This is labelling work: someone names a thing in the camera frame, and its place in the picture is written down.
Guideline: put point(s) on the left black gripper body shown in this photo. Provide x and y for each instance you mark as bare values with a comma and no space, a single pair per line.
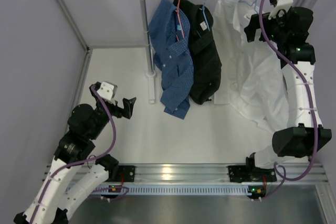
115,109

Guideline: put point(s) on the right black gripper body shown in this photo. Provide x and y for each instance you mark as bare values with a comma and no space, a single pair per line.
274,28

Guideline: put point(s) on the white shirt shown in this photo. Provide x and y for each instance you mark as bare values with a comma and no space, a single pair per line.
251,78

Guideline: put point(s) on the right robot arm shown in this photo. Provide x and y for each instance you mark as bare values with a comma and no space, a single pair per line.
304,134

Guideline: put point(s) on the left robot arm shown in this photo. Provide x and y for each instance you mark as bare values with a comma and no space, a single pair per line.
74,173

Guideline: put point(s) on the black shirt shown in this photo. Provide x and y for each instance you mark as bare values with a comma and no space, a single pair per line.
207,64

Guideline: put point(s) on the blue checked shirt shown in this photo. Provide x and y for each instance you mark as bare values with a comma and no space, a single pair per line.
172,56

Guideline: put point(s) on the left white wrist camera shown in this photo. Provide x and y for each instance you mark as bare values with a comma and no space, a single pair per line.
106,90

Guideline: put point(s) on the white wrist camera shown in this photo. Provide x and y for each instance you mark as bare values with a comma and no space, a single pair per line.
106,90
279,5

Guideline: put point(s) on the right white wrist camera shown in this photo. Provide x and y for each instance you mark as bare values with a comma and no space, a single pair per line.
279,5

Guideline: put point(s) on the blue wire hanger with shirt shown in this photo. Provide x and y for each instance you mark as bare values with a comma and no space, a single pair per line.
204,15

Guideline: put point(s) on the grey slotted cable duct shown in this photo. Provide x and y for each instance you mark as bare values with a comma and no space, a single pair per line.
194,190

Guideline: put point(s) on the pink wire hanger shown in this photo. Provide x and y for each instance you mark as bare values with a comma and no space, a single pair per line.
179,18

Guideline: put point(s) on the aluminium mounting rail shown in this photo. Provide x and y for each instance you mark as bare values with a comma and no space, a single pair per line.
206,173

Exercise brief >> Please retype the records above starting with the line that contains "Guideline: put point(s) on the aluminium" and stopping after the last line, changing nothing.

Output below >>
Guideline: put point(s) on the aluminium mounting rail shown in this photo. Provide x and y for each instance you mark as bare values with a comma and no space, a single pair per line.
206,173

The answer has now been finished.